[Exercise instructions] Wherever a line below holds the word "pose", copy that line.

[Given material]
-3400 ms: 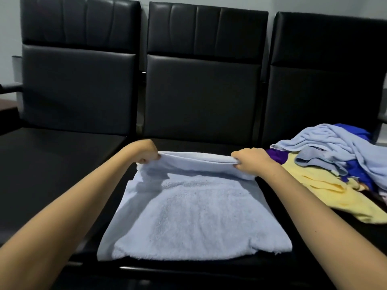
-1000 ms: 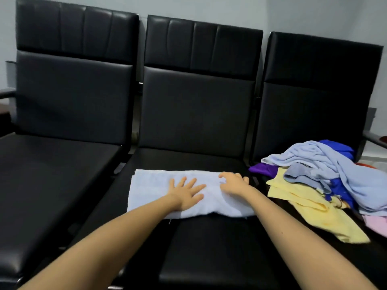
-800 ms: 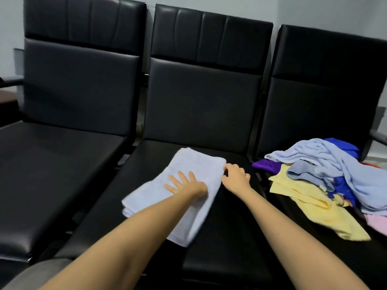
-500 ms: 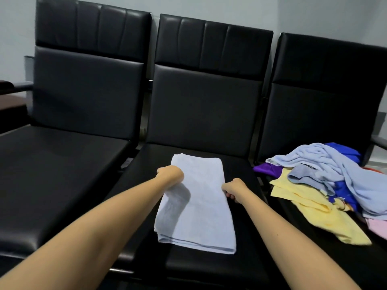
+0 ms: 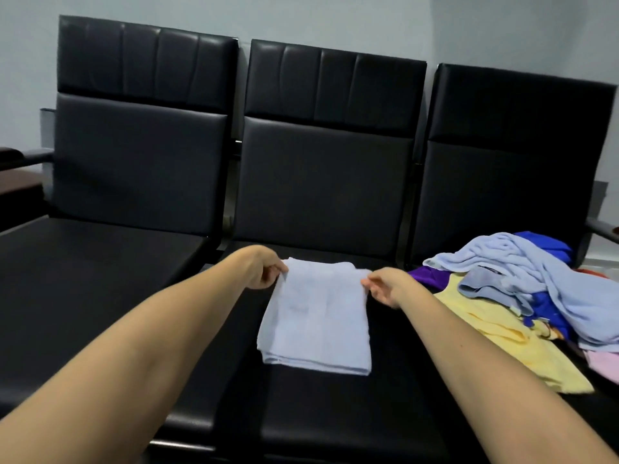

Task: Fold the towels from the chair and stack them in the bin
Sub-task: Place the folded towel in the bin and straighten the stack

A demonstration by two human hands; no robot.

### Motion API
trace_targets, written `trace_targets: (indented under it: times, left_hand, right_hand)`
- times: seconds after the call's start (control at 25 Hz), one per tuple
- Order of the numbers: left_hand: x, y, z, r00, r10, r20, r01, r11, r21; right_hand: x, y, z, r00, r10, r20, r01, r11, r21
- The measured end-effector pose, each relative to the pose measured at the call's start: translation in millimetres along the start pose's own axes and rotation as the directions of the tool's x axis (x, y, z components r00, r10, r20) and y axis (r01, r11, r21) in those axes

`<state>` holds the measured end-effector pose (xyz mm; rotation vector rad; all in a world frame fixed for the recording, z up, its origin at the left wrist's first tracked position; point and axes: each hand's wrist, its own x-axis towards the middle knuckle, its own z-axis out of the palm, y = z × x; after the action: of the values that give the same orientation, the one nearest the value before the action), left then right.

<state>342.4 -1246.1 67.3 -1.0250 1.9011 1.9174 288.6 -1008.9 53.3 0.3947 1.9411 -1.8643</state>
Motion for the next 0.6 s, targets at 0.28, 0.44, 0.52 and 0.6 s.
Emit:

[Result of this task]
- The measured end-effector pose, each relative to the pose measured at the call's start: translation in millimetres along the start pose's own axes and rotation as the directions of the tool's x axis (x, y, z components r00, r10, r20) and y axis (r01, r11, r21) in those axes
`<state>` holds the measured end-effector pose (xyz mm; rotation vector rad; all in a world frame fixed for the recording, z up, its origin at the left wrist's first tracked position; point and axes: each hand's wrist, its own x-axis towards the middle knuckle, its own z-axis out of the palm, y = z × x; after the action: of the values that give the same orientation, the one nearest the value before the action), left then right.

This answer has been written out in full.